I’ve always thought there are two changes in a social revolution: the underlying reality and the language we use to discuss life. There’s a period of intense discomfort during which the reality is shifting and the language no longer fits – just like a bad shoe. People start to see themselves (and others) in the new reality, and they say “That old language isn’t me, no sir!” Others say “It *is* me – I’m the NEW [whatever].” Some take over the old words, even the pejoratives, and take ownership in the new world, as some blacks have done with “nigger.” They assert that that signifies real power – “The Man no longer gets to say. We get to say. The language of your dominance no longer applies.”

I don’t mean to sound like an expert on this because I was no expert, just an observer. My point here is that we in the movement ought to be thinking about where we sit, collectively, on the timeline of transition. Many of us are awakening to our power, just as blacks and women did during their revolutions. Perhaps we should track both issues independently: the reality, and what we call – AND what others hear when they hear our words. Because a social revolution’s not complete until the old meaning’s obsolete.

The only point I would disagree with about this is the notion that Dave is “just an observer” on this issue. Some of the things I have heard him say, esp the ‘third person’ thing, have clearly raised my own awareness about how I discuss patients.

Meeting Patient Safety

Today, I met with a tremendous number of patient safety advocates at IHI. My work with Cautious Patient Foundation centers around patient safety. But I have, up until now, not met very many Patient Safety advocates in person.

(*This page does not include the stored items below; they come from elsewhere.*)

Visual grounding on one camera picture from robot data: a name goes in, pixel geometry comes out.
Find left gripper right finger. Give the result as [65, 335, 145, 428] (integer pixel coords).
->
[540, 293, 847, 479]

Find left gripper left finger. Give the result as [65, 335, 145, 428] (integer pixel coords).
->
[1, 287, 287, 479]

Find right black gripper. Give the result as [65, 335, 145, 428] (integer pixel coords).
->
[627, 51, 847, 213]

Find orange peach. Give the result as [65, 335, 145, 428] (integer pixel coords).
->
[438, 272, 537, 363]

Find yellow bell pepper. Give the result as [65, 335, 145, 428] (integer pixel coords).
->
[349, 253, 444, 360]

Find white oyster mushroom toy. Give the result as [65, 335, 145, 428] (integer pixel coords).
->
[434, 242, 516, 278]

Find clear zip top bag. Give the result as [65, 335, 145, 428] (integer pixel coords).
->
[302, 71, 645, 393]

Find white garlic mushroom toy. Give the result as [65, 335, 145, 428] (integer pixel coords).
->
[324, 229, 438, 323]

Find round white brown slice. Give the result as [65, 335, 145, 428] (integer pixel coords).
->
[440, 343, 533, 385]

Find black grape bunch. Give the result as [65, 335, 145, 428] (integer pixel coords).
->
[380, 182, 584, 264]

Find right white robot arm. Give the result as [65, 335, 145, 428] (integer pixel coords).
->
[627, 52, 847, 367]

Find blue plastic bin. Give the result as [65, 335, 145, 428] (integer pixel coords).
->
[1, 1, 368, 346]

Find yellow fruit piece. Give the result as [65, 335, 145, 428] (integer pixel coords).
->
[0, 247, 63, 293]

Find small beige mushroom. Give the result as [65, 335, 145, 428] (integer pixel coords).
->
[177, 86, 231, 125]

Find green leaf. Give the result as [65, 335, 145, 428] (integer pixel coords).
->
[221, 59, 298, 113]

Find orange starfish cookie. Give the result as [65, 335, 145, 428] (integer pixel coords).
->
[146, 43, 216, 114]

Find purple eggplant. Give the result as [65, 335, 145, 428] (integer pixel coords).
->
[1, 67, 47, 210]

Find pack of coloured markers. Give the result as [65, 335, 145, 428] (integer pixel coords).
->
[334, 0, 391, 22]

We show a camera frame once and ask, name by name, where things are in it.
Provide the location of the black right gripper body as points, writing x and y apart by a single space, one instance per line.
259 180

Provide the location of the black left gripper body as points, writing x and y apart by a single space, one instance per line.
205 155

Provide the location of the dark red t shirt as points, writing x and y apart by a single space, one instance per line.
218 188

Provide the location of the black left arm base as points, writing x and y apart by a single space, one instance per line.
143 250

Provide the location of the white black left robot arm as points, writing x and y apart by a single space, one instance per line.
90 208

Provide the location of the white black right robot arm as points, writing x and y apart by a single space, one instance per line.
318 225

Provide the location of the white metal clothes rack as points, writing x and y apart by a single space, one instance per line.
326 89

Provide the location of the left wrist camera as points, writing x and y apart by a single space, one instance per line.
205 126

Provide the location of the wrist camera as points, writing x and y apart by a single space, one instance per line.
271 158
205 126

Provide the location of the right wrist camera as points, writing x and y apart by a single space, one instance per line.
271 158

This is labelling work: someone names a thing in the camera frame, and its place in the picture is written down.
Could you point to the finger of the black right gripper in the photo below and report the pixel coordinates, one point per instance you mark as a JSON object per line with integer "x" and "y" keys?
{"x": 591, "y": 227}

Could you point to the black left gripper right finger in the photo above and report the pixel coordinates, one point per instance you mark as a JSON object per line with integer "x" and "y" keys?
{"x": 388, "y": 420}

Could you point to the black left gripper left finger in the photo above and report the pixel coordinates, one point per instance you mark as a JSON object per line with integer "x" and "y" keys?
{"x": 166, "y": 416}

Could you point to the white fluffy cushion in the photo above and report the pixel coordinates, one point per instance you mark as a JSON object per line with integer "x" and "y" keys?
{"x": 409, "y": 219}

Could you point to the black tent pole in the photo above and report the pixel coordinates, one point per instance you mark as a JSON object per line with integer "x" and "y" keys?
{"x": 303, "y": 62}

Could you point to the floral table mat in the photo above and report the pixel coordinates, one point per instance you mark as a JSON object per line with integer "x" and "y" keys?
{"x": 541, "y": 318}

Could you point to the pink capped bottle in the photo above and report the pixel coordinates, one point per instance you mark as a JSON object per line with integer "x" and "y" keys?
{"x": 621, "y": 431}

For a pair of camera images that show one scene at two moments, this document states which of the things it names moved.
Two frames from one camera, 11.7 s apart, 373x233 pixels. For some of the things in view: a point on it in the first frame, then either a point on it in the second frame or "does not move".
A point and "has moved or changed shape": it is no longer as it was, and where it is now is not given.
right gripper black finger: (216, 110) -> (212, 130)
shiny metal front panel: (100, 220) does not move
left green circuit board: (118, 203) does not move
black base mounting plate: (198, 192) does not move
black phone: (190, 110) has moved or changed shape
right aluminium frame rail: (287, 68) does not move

That all changed today. I was introduced to forty of them at once.

Frankly, it was heart-wrenching. Credentials for patient advocates in the patient safety community are not M.D., or R.N. or PhD.

Credentials read: lost son to MRSA infection, infected with flesh-eating bacteria due to unsafe surgical conditions, child brain-damaged from new-born jaundice, spouse lost to multiple medical errors.

These people have paid dearly for their credentials. It was moving to hear the introductions, and you can share in the experience. Paul Levy (yes that Paul Levy) diligently tweeted about many of the introductions. That is not the only record kept of this morning. Regina Holliday (yes that Regina Holliday) was doing one of her paintings for the morning. I hope to get some more info on this soon!!

Overall it was a humbling experience. I have been with e-patients before, but often, e-patient stories are uplifting, they have both tragedy and triumph. With these e-patients, the triumph is often that they can talk about their loved one coherently without weeping. Almost everyone, (including me) in the room was probably dealing with mild to severe PTSD in one way or another. Most of us were high functioning, but many of us were still very very angry. And when you heard the details, it was hard to say that bitterness or anger were not entirely appropriate. These people are justifiably furious.

I already have 10 new ideas for good software projects.